### EXERCISE PROMPT
Return the data. Every word must match.

### DATA PROVIDED
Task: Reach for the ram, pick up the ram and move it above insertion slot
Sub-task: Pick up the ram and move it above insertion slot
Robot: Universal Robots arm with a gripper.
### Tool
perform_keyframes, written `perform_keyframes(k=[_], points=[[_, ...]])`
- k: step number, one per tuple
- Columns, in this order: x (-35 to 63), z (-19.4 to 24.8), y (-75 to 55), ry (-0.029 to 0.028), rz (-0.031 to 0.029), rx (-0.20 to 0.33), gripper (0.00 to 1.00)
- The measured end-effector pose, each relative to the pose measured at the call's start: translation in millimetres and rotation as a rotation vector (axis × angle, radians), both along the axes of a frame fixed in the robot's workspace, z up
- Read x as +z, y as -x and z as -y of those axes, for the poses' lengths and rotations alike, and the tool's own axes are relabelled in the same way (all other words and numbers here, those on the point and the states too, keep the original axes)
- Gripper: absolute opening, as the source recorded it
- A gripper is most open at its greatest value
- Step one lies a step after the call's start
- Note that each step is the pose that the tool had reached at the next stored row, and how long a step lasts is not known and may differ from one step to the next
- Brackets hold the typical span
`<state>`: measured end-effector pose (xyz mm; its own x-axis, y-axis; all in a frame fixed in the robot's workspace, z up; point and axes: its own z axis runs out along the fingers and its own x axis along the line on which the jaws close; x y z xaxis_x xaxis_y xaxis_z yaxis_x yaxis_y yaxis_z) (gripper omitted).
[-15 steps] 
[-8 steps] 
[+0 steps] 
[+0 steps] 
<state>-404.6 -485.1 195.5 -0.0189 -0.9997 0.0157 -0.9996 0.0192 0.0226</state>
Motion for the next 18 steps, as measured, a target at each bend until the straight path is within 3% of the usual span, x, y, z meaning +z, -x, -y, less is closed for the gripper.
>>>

### OUTPUT FOR THIS EXERCISE
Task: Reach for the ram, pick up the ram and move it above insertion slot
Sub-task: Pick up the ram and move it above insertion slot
Robot: Universal Robots arm with a gripper.
### Tool
perform_keyframes, written `perform_keyframes(k=[_], points=[[_, ...]])`
- k: step number, one per tuple
- Columns, in this order: x (-35 to 63), z (-19.4 to 24.8), y (-75 to 55), ry (-0.029 to 0.028), rz (-0.031 to 0.029), rx (-0.20 to 0.33), gripper (0.00 to 1.00)
- The measured end-effector pose, each relative to the pose measured at the call's start: translation in millimetres and rotation as a rotation vector (axis × angle, radians), both along the axes of a frame fixed in the robot's workspace, z up
- Read x as +z, y as -x and z as -y of those axes, for the poses' lengths and rotations alike, and the tool's own axes are relabelled in the same way (all other words and numbers here, those on the point and the states too, keep the original axes)
- Gripper: absolute opening, as the source recorded it
- A gripper is most open at its greatest value
- Step one lies a step after the call's start
- Note that each step is the pose that the tool had reached at the next stored row, and how long a step lasts is not known and may differ from one step to the next
- Brackets hold the typical span
`<state>`: measured end-effector pose (xyz mm; its own x-axis, y-axis; all in a frame fixed in the robot's workspace, z up; point and axes: its own z axis runs out along the fingers and its own x axis along the line on which the jaws close; x y z xaxis_x xaxis_y xaxis_z yaxis_x yaxis_y yaxis_z) (gripper omitted).
[-15 steps] 
[-8 steps] 
[+0 steps] 
[+0 steps] 
<state>-404.6 -485.1 195.5 -0.0189 -0.9997 0.0157 -0.9996 0.0192 0.0226</state>
Motion for the next 18 steps, as measured, a target at each bend until the straight path is within 3% of the usual span, x, y, z meaning +z, -x, -y, less is closed for the gripper.
>>>

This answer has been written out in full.